Example usage (automatic validation via Parse):
type Port int
func (p Port) Validate(ctx context.Context) error {
if p < 1 || p > 65535 {
return fmt.Errorf("port must be between 1 and 65535, got %d", p)
}
return nil
}
type Config struct {
Port Port `arg:"port" default:"8080"`
}
var config Config
if err := argument.Parse(ctx, &config); err != nil {
// Parse automatically calls ValidateHasValidation
// Validation error will be returned if port is out of range
}
Example usage (manual validation workflow):
var config Config
if err := argument.ParseOnly(ctx, &config); err != nil {
return err
}
// Custom logic here (e.g., override certain fields, apply business rules)
if config.Port == 0 {
config.Port = 8080
}
// Then run standard validation
if err := argument.ValidateRequired(ctx, &config); err != nil {
return err
}
if err := argument.ValidateHasValidation(ctx, &config); err != nil {
return err
}
For slice validation, the slice type is checked first:
type Brokers []Broker
func (b Brokers) Validate(ctx context.Context) error {
if len(b) == 0 {
return fmt.Errorf("at least one broker required")
}
// Will automatically validate each Broker if it implements HasValidation
return nil
}
func ValidateRequired ¶
ValidateRequired fields are set and returns an error if not.
Types ¶
type HasValidation ¶ added in v2.10.0
type HasValidation interface {
// Validate performs validation logic and returns an error if validation fails.

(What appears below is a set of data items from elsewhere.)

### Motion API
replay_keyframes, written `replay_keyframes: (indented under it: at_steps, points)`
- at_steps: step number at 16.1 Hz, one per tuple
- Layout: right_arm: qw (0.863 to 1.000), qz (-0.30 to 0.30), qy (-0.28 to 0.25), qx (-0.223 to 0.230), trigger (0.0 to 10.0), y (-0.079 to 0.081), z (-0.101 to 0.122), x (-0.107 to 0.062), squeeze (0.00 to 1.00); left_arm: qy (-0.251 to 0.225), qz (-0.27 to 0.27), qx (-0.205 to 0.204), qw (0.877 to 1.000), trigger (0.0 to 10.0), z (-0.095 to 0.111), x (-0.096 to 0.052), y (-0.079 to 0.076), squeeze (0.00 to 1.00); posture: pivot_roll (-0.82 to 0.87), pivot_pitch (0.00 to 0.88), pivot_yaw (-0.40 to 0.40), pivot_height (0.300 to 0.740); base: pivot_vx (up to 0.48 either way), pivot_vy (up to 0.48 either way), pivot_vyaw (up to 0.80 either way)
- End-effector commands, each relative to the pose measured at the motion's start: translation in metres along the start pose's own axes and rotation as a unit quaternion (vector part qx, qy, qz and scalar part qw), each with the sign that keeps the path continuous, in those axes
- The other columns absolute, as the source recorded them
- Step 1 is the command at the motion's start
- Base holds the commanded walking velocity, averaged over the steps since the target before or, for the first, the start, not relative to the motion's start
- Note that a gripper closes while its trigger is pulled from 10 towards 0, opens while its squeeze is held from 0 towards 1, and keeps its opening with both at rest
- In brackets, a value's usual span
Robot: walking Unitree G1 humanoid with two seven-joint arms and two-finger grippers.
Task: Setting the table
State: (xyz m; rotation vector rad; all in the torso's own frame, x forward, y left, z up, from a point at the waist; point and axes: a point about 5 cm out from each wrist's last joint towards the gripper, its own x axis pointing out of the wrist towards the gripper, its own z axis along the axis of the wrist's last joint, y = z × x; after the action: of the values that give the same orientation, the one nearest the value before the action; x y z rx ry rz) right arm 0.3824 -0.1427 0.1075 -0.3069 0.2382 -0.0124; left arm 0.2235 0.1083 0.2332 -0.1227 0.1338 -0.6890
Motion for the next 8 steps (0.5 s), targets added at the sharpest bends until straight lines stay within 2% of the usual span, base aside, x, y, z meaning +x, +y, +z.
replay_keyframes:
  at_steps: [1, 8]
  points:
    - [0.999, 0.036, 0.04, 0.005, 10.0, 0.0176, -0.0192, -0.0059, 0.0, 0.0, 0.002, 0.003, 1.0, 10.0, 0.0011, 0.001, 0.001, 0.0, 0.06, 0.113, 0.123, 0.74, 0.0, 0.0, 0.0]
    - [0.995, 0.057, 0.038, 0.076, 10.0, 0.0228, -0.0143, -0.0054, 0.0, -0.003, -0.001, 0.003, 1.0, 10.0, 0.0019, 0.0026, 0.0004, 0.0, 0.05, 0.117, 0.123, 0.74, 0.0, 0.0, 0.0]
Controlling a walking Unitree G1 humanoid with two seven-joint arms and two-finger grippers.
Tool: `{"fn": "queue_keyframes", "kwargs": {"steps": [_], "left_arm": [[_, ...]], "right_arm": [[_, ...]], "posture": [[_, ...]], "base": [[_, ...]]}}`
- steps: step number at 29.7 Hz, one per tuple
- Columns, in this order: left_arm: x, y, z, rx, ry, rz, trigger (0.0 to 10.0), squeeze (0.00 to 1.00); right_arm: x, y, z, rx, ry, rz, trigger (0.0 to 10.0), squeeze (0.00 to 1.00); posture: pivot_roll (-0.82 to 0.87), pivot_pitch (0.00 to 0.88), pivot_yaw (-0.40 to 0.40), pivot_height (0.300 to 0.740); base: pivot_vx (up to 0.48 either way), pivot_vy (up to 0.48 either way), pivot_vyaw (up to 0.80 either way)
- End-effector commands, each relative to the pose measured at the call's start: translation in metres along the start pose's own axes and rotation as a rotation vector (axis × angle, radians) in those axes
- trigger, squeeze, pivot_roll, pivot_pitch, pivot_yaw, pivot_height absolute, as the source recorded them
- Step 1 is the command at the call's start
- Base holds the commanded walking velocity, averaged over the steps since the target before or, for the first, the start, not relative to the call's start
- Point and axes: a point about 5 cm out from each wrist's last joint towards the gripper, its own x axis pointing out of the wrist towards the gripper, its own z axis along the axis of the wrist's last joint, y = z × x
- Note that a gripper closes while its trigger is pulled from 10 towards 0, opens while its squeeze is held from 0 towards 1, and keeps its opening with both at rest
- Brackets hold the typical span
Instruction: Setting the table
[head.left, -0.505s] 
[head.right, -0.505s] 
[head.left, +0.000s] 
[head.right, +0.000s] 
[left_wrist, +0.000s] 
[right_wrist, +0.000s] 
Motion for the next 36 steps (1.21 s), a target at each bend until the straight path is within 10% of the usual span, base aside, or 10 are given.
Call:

// The context can be used for cancellation and timeout handling.
Validate(ctx context.Context) error
}
HasValidation defines the interface that validators must implement. It provides a single method for validating data with context support. Types implementing this interface can define custom validation logic beyond the built-in required field validation.
Example:
type Port int
func (p Port) Validate(ctx context.Context) error {
if p < 1024 {
return errors.New(ctx, "port must be >= 1024")
}
return nil
}
For more complex validation scenarios (e.g., field comparisons, conditional validation, validation helpers), see github.com/bborbe/validation which provides additional validation utilities and patterns that work well with this interface.